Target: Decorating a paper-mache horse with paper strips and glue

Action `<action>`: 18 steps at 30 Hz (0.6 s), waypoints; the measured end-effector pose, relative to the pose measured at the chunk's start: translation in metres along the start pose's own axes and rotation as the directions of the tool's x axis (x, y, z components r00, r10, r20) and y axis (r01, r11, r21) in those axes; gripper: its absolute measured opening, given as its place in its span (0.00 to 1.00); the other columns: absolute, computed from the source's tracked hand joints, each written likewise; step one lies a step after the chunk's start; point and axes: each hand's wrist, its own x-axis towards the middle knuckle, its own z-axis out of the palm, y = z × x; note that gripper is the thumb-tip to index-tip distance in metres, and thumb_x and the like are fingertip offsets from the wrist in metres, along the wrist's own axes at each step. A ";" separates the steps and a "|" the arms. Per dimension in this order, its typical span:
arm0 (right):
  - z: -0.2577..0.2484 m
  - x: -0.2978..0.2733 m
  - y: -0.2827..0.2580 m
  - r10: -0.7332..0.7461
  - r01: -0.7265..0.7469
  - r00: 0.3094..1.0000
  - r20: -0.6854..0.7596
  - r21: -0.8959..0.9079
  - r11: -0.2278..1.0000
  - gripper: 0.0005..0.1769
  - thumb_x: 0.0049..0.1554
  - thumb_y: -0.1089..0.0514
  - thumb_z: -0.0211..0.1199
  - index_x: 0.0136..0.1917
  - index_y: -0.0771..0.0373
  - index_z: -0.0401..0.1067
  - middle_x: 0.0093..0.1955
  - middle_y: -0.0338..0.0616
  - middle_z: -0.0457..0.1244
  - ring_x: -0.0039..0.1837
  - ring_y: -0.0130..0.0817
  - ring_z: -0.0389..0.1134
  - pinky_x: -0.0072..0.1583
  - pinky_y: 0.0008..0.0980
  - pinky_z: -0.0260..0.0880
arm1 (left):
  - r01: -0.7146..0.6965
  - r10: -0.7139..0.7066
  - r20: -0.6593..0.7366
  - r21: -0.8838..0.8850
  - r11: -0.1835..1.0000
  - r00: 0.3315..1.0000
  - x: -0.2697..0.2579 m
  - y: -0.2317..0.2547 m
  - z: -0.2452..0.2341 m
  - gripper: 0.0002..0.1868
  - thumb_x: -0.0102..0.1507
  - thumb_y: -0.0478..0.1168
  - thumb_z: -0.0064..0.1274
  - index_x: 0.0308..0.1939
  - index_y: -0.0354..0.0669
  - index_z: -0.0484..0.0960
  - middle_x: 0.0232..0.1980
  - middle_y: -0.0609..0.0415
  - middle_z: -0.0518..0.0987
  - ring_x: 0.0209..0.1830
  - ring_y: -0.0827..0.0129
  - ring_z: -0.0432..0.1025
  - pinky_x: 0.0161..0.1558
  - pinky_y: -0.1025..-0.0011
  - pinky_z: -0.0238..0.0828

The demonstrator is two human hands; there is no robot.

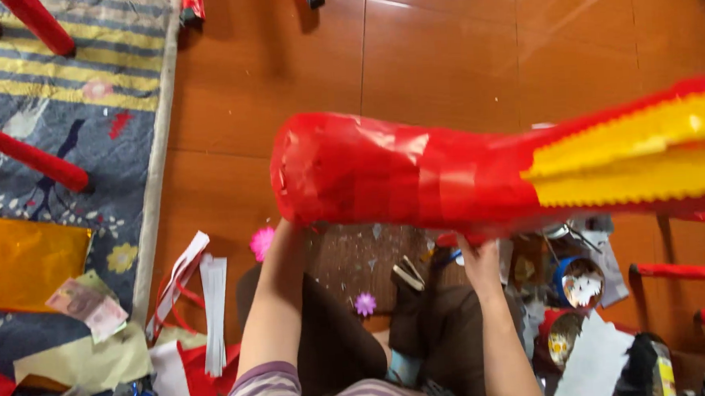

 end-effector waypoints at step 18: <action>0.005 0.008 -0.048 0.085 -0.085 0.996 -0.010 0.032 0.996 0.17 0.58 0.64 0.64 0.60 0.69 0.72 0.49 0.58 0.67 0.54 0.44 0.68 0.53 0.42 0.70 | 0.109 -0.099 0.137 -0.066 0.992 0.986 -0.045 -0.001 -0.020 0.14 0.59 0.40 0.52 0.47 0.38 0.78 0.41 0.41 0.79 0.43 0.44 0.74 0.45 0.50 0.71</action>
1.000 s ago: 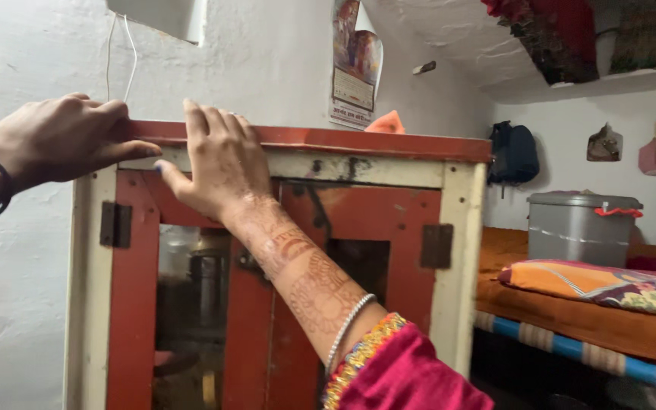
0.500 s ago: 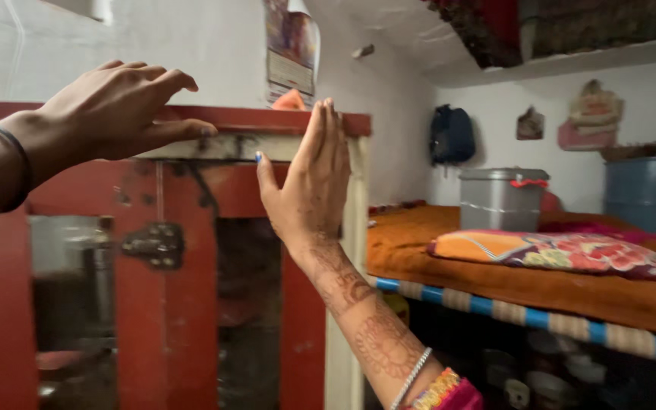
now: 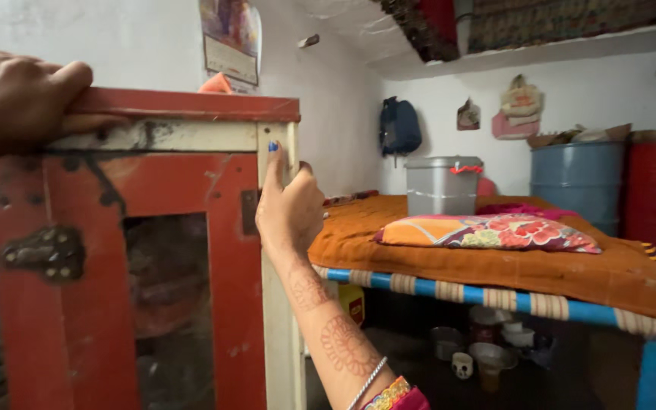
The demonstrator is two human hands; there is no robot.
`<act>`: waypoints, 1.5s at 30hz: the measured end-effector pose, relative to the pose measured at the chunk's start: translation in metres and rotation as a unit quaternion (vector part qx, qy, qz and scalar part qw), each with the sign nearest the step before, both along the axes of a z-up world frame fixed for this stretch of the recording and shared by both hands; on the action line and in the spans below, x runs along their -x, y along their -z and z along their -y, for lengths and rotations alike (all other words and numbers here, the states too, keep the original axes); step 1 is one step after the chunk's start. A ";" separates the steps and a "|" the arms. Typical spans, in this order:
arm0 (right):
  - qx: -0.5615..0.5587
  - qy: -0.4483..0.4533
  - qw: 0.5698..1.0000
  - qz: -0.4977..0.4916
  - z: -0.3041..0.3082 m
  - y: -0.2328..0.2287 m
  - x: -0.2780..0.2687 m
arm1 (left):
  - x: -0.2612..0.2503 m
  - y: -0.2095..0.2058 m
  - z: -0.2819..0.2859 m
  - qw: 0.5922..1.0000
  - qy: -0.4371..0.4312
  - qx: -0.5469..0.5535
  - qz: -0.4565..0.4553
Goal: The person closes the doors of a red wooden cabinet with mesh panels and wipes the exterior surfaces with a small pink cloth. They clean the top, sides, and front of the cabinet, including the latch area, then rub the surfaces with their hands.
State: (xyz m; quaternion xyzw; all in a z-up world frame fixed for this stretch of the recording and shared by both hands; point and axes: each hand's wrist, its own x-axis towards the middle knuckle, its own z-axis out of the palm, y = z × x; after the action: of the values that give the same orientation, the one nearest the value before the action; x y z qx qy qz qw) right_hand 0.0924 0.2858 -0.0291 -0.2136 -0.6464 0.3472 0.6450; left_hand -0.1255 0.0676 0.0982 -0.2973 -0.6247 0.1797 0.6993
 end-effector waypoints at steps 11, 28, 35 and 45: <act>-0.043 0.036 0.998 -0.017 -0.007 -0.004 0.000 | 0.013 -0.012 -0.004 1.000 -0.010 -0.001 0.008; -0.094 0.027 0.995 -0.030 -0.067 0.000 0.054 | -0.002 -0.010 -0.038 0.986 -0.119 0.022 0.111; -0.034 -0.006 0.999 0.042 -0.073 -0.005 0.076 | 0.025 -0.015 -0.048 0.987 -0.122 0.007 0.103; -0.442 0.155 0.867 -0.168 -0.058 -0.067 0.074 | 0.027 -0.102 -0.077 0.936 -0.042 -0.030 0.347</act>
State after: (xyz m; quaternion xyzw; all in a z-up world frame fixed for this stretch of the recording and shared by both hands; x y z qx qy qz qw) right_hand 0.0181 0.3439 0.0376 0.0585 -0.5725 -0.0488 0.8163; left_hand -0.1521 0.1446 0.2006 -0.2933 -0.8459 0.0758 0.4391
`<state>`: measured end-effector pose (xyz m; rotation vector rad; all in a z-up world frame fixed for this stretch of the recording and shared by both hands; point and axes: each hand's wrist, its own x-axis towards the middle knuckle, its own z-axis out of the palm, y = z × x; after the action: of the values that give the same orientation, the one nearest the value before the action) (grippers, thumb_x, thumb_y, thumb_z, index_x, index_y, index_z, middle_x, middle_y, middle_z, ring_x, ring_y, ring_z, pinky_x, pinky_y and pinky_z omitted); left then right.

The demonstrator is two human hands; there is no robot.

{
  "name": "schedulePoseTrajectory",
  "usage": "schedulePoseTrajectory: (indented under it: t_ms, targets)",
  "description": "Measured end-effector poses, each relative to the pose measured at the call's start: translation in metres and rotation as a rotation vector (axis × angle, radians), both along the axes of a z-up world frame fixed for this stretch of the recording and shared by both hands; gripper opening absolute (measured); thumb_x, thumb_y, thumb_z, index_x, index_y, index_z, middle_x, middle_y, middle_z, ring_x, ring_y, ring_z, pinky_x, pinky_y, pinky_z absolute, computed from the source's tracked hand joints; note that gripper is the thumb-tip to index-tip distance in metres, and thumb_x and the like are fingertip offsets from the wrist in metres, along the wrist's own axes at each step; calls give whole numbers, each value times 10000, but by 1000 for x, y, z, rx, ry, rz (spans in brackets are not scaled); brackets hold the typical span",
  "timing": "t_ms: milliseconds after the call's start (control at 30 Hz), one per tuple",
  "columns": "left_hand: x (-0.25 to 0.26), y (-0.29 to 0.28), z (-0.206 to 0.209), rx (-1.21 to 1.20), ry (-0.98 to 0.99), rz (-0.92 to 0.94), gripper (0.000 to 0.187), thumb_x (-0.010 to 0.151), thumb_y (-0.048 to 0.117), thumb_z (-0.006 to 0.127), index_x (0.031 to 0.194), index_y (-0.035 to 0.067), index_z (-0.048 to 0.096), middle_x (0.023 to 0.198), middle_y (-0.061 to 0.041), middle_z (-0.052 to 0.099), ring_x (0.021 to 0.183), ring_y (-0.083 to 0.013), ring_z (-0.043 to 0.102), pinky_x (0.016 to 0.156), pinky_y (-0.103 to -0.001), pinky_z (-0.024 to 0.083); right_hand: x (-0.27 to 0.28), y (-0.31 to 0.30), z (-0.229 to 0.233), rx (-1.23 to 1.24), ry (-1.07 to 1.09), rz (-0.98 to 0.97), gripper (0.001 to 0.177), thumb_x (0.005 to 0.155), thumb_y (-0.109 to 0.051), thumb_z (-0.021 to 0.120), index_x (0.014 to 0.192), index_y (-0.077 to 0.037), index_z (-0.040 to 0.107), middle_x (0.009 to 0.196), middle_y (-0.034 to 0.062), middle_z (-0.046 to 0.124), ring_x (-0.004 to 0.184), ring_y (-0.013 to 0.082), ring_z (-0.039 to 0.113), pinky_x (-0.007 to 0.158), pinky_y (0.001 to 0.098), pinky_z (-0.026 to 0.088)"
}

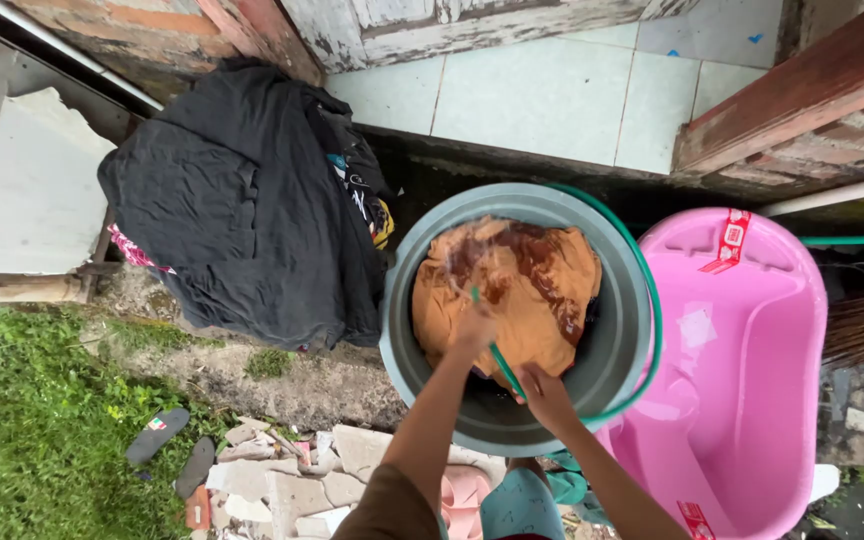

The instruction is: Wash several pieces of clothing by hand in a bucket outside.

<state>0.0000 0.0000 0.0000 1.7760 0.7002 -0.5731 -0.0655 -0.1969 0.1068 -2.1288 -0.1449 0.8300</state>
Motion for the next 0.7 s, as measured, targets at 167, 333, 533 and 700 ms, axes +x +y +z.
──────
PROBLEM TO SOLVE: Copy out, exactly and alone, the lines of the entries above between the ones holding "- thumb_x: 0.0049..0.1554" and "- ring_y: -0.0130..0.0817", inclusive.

OUTPUT OF THE EXERCISE:
  - thumb_x: 0.0049..0.1554
  - thumb_y: -0.1089..0.0514
  - thumb_z: -0.0211..0.1199
  - index_x: 0.0136..0.1917
  - index_y: -0.0771..0.0373
  - index_z: -0.0401..0.1067
  - middle_x: 0.0093..0.1955
  - middle_y: -0.0338..0.0616
  - middle_z: -0.0457..0.1244
  - ring_x: -0.0039..0.1837
  - ring_y: -0.0130..0.0817

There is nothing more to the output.